Since the data must remain as supplied, reproduce it word for word.

(Data provided begins)

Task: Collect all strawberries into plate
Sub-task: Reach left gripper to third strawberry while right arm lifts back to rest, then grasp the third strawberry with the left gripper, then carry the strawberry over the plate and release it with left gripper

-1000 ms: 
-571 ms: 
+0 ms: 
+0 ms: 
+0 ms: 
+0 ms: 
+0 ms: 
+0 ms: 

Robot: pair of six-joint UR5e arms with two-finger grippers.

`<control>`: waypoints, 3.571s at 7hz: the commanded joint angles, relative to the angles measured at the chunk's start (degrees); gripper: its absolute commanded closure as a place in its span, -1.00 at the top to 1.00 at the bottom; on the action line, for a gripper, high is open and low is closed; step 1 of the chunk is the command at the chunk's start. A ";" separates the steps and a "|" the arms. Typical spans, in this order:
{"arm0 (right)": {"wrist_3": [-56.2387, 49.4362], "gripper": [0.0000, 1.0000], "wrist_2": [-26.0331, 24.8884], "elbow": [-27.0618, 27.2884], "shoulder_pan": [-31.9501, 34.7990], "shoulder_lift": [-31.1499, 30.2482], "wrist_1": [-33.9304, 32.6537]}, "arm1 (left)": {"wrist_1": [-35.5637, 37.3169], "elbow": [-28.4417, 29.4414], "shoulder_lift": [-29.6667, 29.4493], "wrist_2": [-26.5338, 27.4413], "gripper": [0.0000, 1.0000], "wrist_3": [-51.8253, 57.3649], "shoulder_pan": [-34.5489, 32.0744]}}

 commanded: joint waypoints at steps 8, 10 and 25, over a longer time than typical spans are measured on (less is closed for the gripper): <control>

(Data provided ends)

> _Task answer_:
Task: Collect all strawberries into plate
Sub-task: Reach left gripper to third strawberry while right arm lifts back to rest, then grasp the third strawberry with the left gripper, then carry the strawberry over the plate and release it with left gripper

-1000 ms: 
-571 ms: 
+0 ms: 
+0 ms: 
+0 ms: 
+0 ms: 
+0 ms: 
+0 ms: 

Robot: pair of six-joint UR5e arms with two-finger grippers.

`<control>`: waypoints, 3.571s at 7hz: the commanded joint angles, relative to the angles measured at the chunk's start (degrees); gripper: its absolute commanded closure as a place in its span, -1.00 at the top to 1.00 at the bottom; on the action line, for a gripper, high is open and low is closed; step 1 of the chunk is the command at the chunk's start. A ";" separates the steps and a "|" the arms. Typical spans, in this order:
{"arm0 (right)": {"wrist_3": [-56.2387, 49.4362], "gripper": [0.0000, 1.0000], "wrist_2": [-26.0331, 24.8884], "elbow": [-27.0618, 27.2884], "shoulder_pan": [-31.9501, 34.7990], "shoulder_lift": [-31.1499, 30.2482], "wrist_1": [-33.9304, 32.6537]}, "arm1 (left)": {"wrist_1": [-35.5637, 37.3169], "elbow": [-28.4417, 29.4414], "shoulder_lift": [-29.6667, 29.4493], "wrist_2": [-26.5338, 27.4413], "gripper": [0.0000, 1.0000], "wrist_3": [-51.8253, 57.3649], "shoulder_pan": [-34.5489, 32.0744]}}

 commanded: joint waypoints at steps 8, 10 and 25, over a longer time than typical spans are measured on (less is closed for the gripper): <control>

That concludes the answer to this exercise.